Friday, June 24, 2005

can YOU feel the love tonight?

I have to admit that I really lost my shit last night. It wasn't pretty and there was much incoherent blubbering and desparate phone calls involved. I'm holding on by a very thin thread this morning. My current job makes me so miserable (I know, I know...waaaaaaaaaah). I don't want you all thinking I'm just a miserable piece of shit all the time. I'm really not. Just when I'm here...and I only write when I'm here lately. The thought of going home and getting on my computer there makes me want to gouge my eyes out with a dull implement, so I'd rather not.

With that said, I want to thank those of you who have posted comments, listened to my bitching, laughed AND cryed with me and just over all rule. Just when I get so discouraged and think there are too few good people left in the world, there you all are, shiny and happy and ready with overflowing encourgement. *sniff* A special thanks to The Momma, who listened and reassured last night better than any therapist could.

In current news, I have yet another phone interview at 2pm today with some head honcho from HR about THE JOB. I'm hoping that this will be the last of it. I spoke with my cousin (one of my saviors yesterday) and she reassured me that many companies are this "thorough" and she went through a similar experience herself. Good. Because I was really starting to think that I was going from one hellish experience to another.

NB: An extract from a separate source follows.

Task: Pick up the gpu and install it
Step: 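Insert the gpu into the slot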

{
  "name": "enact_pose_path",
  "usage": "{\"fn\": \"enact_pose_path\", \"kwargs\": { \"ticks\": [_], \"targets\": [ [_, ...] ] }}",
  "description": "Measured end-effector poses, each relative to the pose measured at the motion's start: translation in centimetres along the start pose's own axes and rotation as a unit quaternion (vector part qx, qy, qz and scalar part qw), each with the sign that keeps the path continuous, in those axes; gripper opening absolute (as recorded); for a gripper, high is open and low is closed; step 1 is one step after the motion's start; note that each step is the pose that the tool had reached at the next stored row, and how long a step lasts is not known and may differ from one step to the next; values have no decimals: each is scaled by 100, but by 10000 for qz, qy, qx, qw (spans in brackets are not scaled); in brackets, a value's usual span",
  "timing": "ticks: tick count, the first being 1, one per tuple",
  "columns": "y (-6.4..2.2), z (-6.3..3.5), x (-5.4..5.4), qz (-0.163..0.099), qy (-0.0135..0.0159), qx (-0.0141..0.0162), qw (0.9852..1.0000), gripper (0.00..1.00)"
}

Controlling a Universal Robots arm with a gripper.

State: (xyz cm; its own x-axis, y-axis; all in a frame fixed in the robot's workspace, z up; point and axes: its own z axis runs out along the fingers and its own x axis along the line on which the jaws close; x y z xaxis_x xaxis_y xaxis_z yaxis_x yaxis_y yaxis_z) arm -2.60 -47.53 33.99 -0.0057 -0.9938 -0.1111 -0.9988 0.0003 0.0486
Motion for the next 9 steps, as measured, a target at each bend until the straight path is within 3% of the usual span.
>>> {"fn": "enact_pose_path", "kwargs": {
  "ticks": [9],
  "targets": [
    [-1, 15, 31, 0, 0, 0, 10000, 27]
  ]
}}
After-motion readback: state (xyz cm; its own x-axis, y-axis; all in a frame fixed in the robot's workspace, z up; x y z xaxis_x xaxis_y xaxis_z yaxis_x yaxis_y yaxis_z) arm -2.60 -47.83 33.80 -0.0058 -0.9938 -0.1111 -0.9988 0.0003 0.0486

I'm going away to the western depths of Massachusetts this weekend. For all of you not from this sparkling state, The West is a completely different world from The East. Worcester is NOT West, it's CENTRAL, and anything east of Worcester is EASTERN. I know it isn't a big state, but rules are rules. I'll be visiting some sexy girls who I haven't seen in quite some time. It will be THE BALLS (as long as I don't get eaten by a westernite or a bear).